Do microbial osmolytes or extracellular depolymerisation products accumulate as soil dries?

• Published in: Soil biology & biochemistry Vol. 98; pp. 54 - 63
• Main Author: Warren, Charles R.
• Format: Journal Article
• Language: English
• Published: Elsevier Ltd 01.07.2016
• Subjects: Drought; Lab incubation; Mesocosm; Osmotic adjustment; Themeda triandra; Water deficits; Mesocosm; Water deficits; Drought; Lab incubation; Osmotic adjustment
• ISSN: 0038-0717; 1879-3428
• DOI: 10.1016/j.soilbio.2016.03.021

When dry soil is re-wet there is a pulse of C mineralization. It is likely that the pulse of mineralization is fuelled by soluble C that accumulates as soil is drying. When soil is drying soluble C could accumulate as products of exo-enzyme mediated depolymerisation (i.e. protein amino acids and small carbohydrates) in the extracellular fraction of the soil (i.e. adsorbed and in free solution). Alternatively there could be an accumulation of osmolytes within the microbial biomass.

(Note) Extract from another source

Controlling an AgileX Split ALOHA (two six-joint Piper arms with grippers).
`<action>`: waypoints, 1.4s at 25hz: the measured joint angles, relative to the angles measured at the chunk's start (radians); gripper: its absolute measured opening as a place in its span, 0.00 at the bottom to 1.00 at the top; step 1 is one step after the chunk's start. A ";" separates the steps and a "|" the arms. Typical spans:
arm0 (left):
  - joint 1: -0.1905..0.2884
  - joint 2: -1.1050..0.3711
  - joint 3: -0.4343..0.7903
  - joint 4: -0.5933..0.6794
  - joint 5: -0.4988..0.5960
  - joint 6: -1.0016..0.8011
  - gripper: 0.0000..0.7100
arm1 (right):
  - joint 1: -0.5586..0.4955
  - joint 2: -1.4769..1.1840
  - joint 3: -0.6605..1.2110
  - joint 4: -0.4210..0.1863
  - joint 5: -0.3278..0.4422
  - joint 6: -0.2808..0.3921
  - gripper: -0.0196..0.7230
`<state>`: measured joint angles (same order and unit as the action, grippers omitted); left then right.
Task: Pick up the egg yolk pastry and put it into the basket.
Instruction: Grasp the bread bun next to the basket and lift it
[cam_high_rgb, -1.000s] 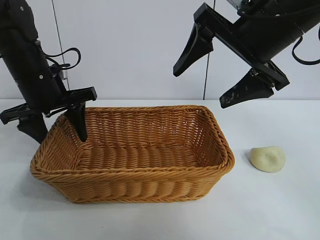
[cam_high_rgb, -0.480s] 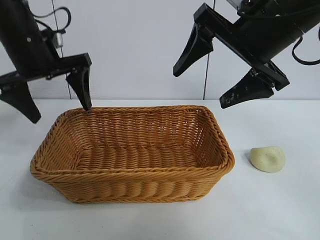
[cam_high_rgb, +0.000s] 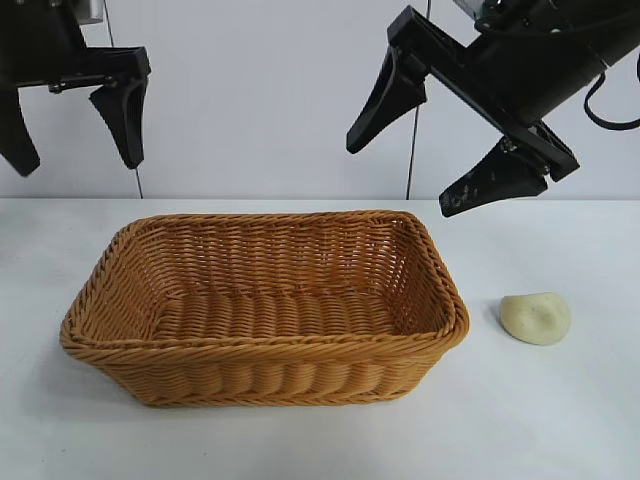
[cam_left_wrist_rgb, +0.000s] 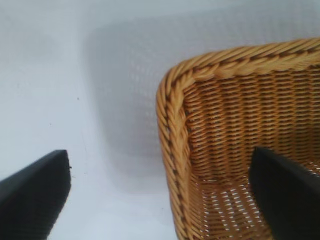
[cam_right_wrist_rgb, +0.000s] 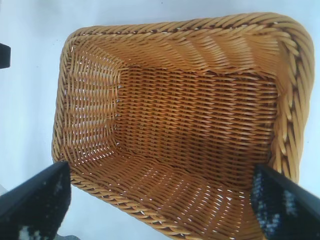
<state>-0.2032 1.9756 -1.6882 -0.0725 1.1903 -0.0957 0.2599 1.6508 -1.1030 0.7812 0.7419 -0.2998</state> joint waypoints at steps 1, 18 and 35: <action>0.015 0.000 0.000 0.017 0.001 0.000 0.98 | 0.000 0.000 0.000 0.000 0.000 0.000 0.96; 0.233 -0.001 0.000 0.098 0.019 0.033 0.98 | 0.000 0.000 0.000 0.001 -0.001 0.000 0.96; 0.233 -0.512 0.486 0.088 0.020 0.048 0.98 | 0.000 0.000 0.000 0.001 -0.001 0.000 0.96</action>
<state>0.0301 1.4633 -1.2017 0.0153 1.2101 -0.0477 0.2599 1.6508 -1.1030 0.7821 0.7410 -0.2998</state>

To test whether extracellular depolymerisation products and/or microbial osmolytes accumulate as soil dries, soil from a Themeda triandra grassland was dehydrated and then depolymerisation products and osmolytes were quantified by capillary electrophoresis-mass spectrometry and gas chromatography–mass spectrometry. A secondary aim of this experiment was to determine if the response of soil to drying is the same when soil is dehydrated rapidly in the laboratory as when an intact soil containing plants is slowly dehydrated by withholding water from large (200 L) mesocosms. The responses of soil to dehydration differed between lab incubations and mesocosms, despite involving the same soil being dehydrated to the same final water content. When soil was dehydrated slowly in 200-L mesocosms the accumulation of osmolytes was more quantitatively significant than accumulation of depolymerisation products, whereas when soil was dehydrated more rapidly in lab incubations there was negligible accumulation of osmolytes but large accumulation of depolymerisation products. This study has highlighted that when soil dries the accumulation of osmolytes within microbial biomass and depolymerisation products within the extracellular fraction of soil are both quantitatively important and likely underpin the flush of soil CO2 efflux when dried soil is re-wet. •Soil dehydrated in the lab was contrasted with intact soil dehydrated slowly in 200-L mesocosms•In mesocosms there was accumulation of microbial osmolytes and extracellular depolymerisation products.•In lab incubations of the same soil microbial osmolytes did not accumulate.•Accumulated osmolytes and depolymerisation products likely underpin C mineralisation upon re-wetting.